_DIRECTIONS:_ Go through the records and copy each line where the string "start" occurs.

(Dataset excerpts)
※ ※ ※

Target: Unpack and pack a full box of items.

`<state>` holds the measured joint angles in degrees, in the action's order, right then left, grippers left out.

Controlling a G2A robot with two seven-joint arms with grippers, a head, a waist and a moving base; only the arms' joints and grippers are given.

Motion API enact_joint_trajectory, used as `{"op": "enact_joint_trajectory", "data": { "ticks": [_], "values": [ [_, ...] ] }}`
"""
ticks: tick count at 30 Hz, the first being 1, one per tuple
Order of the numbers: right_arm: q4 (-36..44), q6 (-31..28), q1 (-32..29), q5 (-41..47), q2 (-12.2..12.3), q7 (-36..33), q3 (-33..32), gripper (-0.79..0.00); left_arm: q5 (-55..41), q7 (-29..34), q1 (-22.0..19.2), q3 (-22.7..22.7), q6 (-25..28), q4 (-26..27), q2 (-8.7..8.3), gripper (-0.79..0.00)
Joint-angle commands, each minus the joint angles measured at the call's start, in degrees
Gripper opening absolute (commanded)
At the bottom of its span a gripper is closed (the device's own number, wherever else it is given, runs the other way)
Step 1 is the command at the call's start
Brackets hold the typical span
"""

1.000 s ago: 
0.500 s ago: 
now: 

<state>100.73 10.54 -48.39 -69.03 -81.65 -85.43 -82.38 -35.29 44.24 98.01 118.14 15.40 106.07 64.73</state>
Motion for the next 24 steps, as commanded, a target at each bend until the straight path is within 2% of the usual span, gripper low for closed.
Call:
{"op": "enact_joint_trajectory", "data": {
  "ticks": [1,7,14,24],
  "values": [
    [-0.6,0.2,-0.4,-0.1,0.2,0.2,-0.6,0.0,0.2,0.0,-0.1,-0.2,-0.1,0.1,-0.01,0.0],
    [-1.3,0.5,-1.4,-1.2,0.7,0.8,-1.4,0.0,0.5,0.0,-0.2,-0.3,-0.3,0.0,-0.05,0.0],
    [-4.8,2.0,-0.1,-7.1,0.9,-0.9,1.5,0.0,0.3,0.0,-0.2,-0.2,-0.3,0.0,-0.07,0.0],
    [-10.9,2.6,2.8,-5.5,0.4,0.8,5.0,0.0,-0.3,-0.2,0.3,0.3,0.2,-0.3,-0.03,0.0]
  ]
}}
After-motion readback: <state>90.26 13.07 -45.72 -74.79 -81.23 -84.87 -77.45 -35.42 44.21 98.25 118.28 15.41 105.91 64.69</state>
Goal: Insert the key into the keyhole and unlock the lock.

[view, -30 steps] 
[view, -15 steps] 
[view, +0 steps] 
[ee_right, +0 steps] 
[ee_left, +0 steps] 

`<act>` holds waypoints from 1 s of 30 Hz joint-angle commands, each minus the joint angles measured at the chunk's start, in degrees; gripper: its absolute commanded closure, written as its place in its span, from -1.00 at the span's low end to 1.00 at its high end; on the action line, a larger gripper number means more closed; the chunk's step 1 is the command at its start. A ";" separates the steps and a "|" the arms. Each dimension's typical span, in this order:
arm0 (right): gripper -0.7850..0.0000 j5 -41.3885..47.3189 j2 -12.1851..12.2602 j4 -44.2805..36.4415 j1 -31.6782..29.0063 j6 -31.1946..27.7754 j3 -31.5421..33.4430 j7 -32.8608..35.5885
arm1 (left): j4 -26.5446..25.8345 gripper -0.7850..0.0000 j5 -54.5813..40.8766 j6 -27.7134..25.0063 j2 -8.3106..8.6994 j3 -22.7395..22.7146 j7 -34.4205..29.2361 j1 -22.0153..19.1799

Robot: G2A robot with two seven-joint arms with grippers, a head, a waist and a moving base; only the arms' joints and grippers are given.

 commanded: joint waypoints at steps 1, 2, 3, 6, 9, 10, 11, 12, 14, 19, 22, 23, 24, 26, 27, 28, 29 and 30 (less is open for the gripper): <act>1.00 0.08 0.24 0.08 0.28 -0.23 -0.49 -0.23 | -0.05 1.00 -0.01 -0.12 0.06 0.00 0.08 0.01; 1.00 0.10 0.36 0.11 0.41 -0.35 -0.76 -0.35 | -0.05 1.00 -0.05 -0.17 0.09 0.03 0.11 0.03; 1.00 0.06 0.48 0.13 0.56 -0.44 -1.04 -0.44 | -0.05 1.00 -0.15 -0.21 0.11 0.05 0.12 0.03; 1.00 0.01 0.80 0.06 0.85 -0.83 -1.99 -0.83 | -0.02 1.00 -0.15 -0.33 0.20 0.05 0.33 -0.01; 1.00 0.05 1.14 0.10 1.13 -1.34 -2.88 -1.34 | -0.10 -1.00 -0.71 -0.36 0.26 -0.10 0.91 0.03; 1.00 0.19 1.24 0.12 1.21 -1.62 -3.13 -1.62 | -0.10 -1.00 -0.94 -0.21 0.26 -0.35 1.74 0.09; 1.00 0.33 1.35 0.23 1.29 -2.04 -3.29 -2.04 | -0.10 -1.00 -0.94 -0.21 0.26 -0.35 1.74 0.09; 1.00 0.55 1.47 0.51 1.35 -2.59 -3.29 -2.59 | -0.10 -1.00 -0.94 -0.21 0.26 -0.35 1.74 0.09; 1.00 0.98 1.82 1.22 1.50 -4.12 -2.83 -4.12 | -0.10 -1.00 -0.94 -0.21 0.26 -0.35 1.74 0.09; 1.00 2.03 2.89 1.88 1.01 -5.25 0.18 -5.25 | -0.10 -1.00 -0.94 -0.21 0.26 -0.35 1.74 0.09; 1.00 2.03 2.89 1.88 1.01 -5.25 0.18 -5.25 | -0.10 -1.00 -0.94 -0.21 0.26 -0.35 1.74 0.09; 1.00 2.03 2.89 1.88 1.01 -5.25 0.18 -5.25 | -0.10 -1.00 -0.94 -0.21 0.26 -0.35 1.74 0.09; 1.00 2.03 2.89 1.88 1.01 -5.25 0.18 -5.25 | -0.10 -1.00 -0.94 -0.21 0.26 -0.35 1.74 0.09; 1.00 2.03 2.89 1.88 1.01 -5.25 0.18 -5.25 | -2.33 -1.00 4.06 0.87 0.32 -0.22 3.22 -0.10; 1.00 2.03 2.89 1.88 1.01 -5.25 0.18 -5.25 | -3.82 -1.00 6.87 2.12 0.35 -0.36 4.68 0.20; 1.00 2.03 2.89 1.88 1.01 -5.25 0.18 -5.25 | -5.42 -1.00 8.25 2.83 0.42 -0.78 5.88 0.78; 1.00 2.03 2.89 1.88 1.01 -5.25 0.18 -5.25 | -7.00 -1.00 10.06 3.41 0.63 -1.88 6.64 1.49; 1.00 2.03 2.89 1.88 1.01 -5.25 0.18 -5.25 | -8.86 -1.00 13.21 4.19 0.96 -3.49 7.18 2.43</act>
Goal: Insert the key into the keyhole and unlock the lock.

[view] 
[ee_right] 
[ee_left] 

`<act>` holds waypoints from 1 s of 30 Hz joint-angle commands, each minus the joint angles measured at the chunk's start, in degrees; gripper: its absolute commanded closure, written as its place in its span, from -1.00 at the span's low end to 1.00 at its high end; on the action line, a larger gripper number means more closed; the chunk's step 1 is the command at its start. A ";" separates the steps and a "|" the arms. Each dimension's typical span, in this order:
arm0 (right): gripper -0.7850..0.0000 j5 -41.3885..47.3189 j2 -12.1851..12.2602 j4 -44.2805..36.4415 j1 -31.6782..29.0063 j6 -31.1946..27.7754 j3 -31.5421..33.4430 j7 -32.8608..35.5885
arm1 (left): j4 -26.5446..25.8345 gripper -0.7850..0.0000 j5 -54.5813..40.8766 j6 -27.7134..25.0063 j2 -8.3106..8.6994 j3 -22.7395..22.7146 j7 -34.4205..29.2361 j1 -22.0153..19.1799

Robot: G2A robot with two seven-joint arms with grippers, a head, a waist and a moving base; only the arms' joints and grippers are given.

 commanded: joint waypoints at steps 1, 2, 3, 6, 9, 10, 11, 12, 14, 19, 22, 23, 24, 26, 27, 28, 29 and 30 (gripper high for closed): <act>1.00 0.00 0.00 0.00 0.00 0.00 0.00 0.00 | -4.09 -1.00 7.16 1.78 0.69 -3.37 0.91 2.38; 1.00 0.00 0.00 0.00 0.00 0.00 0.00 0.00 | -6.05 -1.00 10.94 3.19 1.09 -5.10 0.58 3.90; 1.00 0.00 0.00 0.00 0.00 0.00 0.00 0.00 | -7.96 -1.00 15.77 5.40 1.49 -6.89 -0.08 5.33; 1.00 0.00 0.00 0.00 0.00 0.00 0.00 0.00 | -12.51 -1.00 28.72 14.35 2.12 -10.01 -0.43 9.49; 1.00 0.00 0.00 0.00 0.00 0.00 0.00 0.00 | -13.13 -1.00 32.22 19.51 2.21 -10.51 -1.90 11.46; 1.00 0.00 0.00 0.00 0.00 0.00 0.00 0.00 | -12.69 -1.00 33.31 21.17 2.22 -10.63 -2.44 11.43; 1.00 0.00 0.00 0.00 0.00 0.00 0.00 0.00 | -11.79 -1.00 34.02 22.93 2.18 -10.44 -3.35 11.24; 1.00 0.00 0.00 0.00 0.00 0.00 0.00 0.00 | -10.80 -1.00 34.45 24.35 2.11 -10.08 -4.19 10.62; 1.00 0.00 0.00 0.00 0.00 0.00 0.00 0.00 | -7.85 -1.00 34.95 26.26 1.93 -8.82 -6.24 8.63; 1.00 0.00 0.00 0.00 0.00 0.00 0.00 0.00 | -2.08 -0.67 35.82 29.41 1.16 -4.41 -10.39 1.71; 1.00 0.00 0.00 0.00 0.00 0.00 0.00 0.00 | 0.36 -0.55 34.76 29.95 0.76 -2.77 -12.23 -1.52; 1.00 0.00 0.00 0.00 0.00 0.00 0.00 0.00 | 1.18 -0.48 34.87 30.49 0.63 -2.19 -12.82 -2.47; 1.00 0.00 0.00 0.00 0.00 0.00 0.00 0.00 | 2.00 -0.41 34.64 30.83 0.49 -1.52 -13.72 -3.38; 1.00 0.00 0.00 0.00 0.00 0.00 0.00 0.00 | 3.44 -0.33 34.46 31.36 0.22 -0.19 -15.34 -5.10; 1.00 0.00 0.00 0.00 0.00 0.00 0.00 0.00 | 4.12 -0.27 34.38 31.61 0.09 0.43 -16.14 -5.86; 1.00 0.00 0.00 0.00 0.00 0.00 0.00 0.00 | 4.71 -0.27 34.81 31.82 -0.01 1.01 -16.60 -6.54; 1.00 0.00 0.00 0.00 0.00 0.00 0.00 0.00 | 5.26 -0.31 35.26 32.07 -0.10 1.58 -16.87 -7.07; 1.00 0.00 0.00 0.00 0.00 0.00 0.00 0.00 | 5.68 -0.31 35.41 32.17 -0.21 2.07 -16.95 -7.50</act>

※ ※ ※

_TASK SOLUTION:_
Joint-angle commands, each minus the joint angles measured at the call's start, in degrees
Step 1 is the command at the call's start
`<act>` holds waypoints from 1 s of 30 Hz joint-angle commands, each minus the joint angles measured at the chunk's start, in degrees; gripper: its absolute commanded closure, written as its place in its span, from -1.00 at the span's low end to 1.00 at its high end; on the action line, a larger gripper number means more closed; the chunk's step 1 is the command at its start. A ";" separates the steps and a "|" the arms. Each dimension's typical span, in this order:
`<act>` holds waypoints from 1 s of 30 Hz joint-angle commands, each minus the joint angles measured at the chunk's start, in degrees; gripper: its absolute commanded closure, written as its place in its span, from -1.00 at the span's low end to 1.00 at its high end; on the action line, a larger gripper number means more closed; the chunk's step 1 is the command at its start. A ";" separates the steps and a "|" the arms. Each dimension's typical span, in this order:

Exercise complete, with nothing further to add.